Table 3. Indexes after reduced model.
Figure 4. The distribution of MDs of the rural households inspection training set (reduced model with 17 features).
Figure 5. The distribution of MDs of the rural households inspection test set (reduced model with 17 features).
attributes, using 2.724 to be the threshold resulted in 90.503% classification accuracy on the training set. These results verified the effectiveness of the proposed method for the recognition of multidimensional poverty.
In this paper, 425 families are recognized as two classes, that is, poor and non-poor by using the MTS. The MTS can recognize poor and non-poor households and select the main indexes to measure multidimensional poverty, which mainly focuses on income, health, and housing conditions. Rural families got a relatively low income because they are short of capacity and fell into agricultural production of poor efficiency. For rural families, it was of significance to raise their income or enhance sustainable livelihood capacity. Improving farming efficiency was the most remunerative strategy which required relatively high technical support and financial input. However, because of the shortage of investment in public services and infrastructure, a set of social problems emerged, such as the medical treatment, housing problem, and the education problem of the poor population. The health conditions of the households were a barrier to the prevention of falling into “disease-poverty-disease” and breaking down intergenerational poverty caused by poor sanitation. At the same time, for families with housing problems, they need the transfer income to achieve poverty reduction because of a low level of asset possession. Thus, we need to improve the living and health conditions of poor households to complete poverty alleviation.
This paper uses MTS to construct a model to recognize poverty from the multidimensional perspective. MTS can be used not only to realize the classification of rural households but also to identify the useful features from the system of multidimensional poverty. Besides, when using MTS in real performance, setting a threshold can distinguish between two types of samples and avoid overfitting problems. Finally, this study uses the MTS to recognize poverty with CLDS 2014 dataset. The case study aims to remove eliminate the redundant features and improve the accuracy of recognition. The results denote that the number of features is effectively reduced from 23 to 17 without losing accuracy. Therefore, Poverty recognition based on MTS is easy to apply and popularize in poverty alleviation work.
This paper has three contributions. First, the concepts, principles and computational process of MTS are described in detail. This helps us research this diagnostic method. Second, a multidimensional poverty index system is constructed from six dimensions, which includes income, education, health, living, asset, and housing. Finally, we successfully introduced MTS to recognize multidimensional poverty. With the case study, this paper indicates that MTS in poverty reorganization is robust and practicability and provides methodological support for poverty recognition.

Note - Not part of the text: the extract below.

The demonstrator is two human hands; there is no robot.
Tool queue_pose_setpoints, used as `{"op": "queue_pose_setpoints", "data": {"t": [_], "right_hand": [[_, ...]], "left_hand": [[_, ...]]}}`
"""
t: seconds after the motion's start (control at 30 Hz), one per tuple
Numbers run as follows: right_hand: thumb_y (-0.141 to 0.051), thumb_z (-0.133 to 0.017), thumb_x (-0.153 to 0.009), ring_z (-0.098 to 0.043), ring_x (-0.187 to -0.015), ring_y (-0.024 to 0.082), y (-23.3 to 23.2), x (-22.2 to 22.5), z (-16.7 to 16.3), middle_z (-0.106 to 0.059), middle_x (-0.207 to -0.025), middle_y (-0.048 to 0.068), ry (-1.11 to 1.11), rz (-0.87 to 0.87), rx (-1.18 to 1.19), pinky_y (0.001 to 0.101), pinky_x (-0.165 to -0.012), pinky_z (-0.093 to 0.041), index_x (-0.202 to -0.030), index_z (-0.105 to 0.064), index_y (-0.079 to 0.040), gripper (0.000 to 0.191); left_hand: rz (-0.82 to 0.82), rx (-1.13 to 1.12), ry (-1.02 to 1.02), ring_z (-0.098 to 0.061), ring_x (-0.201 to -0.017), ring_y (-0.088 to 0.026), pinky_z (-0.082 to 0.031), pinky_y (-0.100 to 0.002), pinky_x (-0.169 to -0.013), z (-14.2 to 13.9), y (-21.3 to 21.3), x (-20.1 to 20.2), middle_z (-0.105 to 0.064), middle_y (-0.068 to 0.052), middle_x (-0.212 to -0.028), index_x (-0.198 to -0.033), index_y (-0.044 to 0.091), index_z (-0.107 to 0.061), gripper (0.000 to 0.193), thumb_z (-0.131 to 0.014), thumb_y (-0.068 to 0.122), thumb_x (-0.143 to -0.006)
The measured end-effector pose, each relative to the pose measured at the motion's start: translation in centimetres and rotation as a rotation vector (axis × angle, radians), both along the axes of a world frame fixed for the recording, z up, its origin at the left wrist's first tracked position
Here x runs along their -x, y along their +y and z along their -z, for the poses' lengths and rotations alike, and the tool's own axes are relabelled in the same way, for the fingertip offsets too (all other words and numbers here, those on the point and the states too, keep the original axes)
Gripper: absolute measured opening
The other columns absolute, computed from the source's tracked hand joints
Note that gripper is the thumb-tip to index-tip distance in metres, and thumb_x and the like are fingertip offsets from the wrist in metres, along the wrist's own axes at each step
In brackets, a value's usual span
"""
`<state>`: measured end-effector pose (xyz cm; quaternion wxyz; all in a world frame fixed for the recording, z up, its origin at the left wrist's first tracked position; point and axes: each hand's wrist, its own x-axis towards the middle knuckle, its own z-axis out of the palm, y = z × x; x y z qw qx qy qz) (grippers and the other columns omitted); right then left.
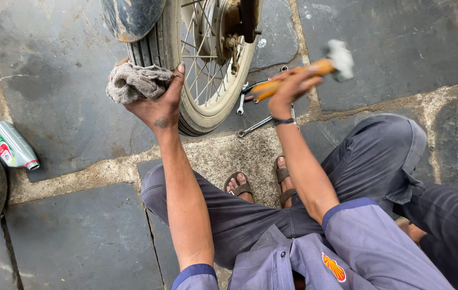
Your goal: The person works on a motorcycle front wheel, using a wrench and hammer to loosen and remove the axle nut. They wipe the wheel with a rag, adjust the axle, and tap components with a hammer while seated on the floor.
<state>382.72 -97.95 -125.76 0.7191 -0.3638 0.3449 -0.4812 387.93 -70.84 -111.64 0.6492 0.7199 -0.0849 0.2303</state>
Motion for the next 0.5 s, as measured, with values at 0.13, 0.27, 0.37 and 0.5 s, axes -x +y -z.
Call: {"op": "queue_pose_setpoints", "data": {"t": [0.13,0.27,0.37,0.5], "right_hand": [[-0.049,-0.041,-0.106,-0.051,-0.047,0.009,2.6,-0.7,1.3,-0.048,-0.072,0.001,0.224,-0.522,0.048,0.0259,-0.037,-0.051,-0.112,-0.037,-0.012,0.037],[-0.046,-0.044,-0.104,-0.052,-0.047,0.007,-0.2,-0.1,0.9,-0.051,-0.074,-0.001,0.341,-0.576,0.074,0.0249,-0.037,-0.05,-0.115,-0.038,-0.017,0.032],[-0.045,-0.046,-0.108,-0.054,-0.051,0.009,-4.2,0.8,-0.7,-0.051,-0.079,0.001,0.245,-0.279,0.075,0.0266,-0.041,-0.053,-0.108,-0.035,-0.012,0.035],[-0.045,-0.041,-0.105,-0.051,-0.048,0.01,-4.9,1.3,-2.4,-0.051,-0.076,0.003,-0.019,0.11,0.009,0.0279,-0.039,-0.052,-0.107,-0.036,-0.013,0.032]], "left_hand": [[0.032,0.09,0.035,-0.062,-0.112,-0.022,-0.057,-0.038,-0.102,0.0,0.2,-0.2,-0.058,-0.011,-0.123,-0.134,0.001,-0.047,0.081,-0.101,0.006,-0.074],[0.049,0.106,0.083,-0.063,-0.116,-0.023,-0.057,-0.039,-0.106,0.2,0.2,-0.2,-0.06,-0.012,-0.126,-0.136,0.0,-0.047,0.081,-0.101,0.006,-0.076],[0.028,0.103,0.111,-0.063,-0.116,-0.023,-0.057,-0.039,-0.106,0.6,0.3,-0.1,-0.058,-0.013,-0.127,-0.137,0.0,-0.045,0.084,-0.101,0.007,-0.075],[0.022,0.081,0.054,-0.06,-0.12,-0.024,-0.055,-0.039,-0.109,1.3,0.3,0.2,-0.054,-0.014,-0.132,-0.139,0.0,-0.043,0.086,-0.101,0.005,-0.077]]}}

In addition, healthy, cultivated land, income, and electricity are the main reason for the difference between the poor and non-poor in the case study. Therefore, we should enhance income and improve farming efficiency. For policy-making, improving rural living and health conditions by strengthening public services and infrastructure should also be concerned in the poverty alleviation.
However, there are some significant issues that need to be discussed in our future study. In the multidimensional poverty index system, the multicollinearity problem is unavoidable. That will lead to some errors in establishing the correlation matrix and influence the construction of MS. This is one of the significant research subjects that will be tackled in the near future.
This work was supported by General Project of National Natural Science Foundation of China [grant number: 71673001]; Key Project of Excellent Young Talents Support Program for Colleges and Universities of Anhui Province [grant number: gxyqZD2017040].